”Au début de sa vie monastique à la laure des Cavernes de Kiev, le jeune moine Nicétas, animé d’un zèle sans discernement, s’enferma seul dans une grotte contre la volonté de son higoumène, saint Nicon. Les anciens, éprouvés dans les combats de l’ascèse, comprirent vite que ce novice s’égarait et priaient avec ferveur pour lui. Un jour, un parfum extraordinaire remplit soudain sa grotte; entendant une voix et se croyant jugé digne d’une révélation divine, Nicétas s’écria: «Seigneur, montre-Toi à moi, pour que je puisse t’adorer face à face!» La voix lui répondit: «Je t’envoie un ange; fais tout ce qu’il te commandera». Le démon lui apparut alors sous l’aspect d’un ange de lumière, et, sans plus ample examen, l’insensé se prosterna devant lui. L’esprit trompeur lui ordonna de cesser de prier, l’assurant qu’il prierait désormais à sa place, et lui recommanda de consacrer tout son temps à la seule lecture de l’Ancien Testament. Le malheureux obéit aveuglément, abandonna la prière et, rassuré par la présence constante de l’ange, se mit à apprendre par cœur l’Ancien Testament.
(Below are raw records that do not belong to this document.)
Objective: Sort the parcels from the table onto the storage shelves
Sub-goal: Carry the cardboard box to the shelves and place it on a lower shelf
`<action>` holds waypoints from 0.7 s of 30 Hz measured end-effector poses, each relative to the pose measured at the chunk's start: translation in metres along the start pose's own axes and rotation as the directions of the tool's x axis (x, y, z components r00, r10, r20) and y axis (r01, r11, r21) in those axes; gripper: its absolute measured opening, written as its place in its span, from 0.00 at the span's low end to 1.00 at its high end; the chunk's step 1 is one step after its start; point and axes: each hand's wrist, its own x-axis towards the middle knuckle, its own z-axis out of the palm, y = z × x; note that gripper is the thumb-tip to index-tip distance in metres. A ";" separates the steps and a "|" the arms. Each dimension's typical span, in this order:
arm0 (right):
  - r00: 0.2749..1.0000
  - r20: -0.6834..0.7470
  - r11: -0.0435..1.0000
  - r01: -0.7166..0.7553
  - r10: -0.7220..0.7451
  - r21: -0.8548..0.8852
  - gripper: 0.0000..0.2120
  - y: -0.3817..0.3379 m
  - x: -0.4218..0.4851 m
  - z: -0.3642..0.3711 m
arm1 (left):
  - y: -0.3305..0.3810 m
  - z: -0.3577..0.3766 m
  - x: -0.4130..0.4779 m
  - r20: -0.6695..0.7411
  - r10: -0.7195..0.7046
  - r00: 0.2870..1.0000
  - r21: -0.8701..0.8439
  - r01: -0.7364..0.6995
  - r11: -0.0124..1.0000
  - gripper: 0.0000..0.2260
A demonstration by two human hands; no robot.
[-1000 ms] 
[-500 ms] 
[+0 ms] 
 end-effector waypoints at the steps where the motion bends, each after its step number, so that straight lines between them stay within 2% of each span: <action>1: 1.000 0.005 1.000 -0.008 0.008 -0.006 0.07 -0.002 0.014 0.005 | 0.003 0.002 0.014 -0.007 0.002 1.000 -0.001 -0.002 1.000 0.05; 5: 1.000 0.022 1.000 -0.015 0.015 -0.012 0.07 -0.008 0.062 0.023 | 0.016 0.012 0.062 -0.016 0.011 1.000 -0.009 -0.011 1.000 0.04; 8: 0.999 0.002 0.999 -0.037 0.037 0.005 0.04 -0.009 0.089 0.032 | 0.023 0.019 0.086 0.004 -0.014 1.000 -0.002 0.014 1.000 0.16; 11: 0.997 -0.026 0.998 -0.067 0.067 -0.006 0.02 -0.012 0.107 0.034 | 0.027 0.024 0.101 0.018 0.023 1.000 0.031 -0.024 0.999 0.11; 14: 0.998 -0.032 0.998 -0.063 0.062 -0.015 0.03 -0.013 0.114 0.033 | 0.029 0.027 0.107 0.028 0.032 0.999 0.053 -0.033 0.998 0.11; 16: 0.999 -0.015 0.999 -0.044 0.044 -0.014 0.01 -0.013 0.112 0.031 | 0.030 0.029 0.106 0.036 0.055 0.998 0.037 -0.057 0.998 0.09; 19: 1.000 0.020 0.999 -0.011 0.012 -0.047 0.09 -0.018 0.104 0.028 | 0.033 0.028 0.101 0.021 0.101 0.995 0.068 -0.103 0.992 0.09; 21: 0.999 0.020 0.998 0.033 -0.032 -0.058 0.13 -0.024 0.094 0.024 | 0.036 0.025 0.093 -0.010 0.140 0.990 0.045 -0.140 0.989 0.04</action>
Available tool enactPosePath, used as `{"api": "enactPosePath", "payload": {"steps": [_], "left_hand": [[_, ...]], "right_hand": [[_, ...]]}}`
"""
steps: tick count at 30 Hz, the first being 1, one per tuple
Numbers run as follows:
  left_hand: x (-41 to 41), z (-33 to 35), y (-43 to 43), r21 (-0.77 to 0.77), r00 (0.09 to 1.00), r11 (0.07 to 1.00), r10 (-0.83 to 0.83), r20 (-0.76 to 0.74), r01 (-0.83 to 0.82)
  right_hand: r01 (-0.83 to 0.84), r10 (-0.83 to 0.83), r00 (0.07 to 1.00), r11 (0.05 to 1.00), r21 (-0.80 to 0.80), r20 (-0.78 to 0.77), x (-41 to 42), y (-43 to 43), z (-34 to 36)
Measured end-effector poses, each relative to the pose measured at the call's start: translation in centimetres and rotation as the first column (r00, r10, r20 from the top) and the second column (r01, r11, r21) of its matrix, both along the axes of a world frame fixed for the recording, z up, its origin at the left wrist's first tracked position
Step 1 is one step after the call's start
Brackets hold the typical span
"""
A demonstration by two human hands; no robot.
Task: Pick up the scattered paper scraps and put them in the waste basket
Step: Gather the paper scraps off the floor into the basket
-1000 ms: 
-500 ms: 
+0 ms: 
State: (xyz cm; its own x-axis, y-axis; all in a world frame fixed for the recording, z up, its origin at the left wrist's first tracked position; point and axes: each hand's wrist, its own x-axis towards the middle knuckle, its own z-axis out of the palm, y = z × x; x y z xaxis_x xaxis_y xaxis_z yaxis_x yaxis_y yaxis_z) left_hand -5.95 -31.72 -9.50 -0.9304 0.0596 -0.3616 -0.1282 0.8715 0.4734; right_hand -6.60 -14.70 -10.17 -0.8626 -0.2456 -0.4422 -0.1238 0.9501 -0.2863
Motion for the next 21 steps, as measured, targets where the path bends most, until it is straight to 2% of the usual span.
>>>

Bientôt le démon commença à lui révéler des événements lointains, si bien que le reclus semblait prophétiser et qu’une foule de gens du monde accourait pour entendre ses prédictions. Mais les anciens remarquèrent qu’il ne parlait jamais à ses visiteurs du Nouveau Testament; comprenant qu’il avait été abusé par le démon, ils enfoncèrent la porte de sa grotte, chassèrent par leurs prières l’ange trompeur et le contraignirent à sortir. Aussitôt tiré de son illusion, Nicétas se retrouva comme un petit enfant: il avait oublié d’un coup tout l’Ancien Testament et ne savait même plus lire, de sorte qu’il dut tout réapprendre comme un écolier. Revenant ainsi peu à peu à lui-même, il comprit sa faute, en montra un repentir sincère accompagné de larmes abondantes, et se conduisit dès lors avec obéissance et humilité. Il progressa si bien dans les vertus qu’il fut par la suite jugé digne d’être consacré évêque de Novgorod la Grande; et après son bienheureux décès (1108), il continua d’accomplir de nombreux miracles, en particulier la guérison des aveugles.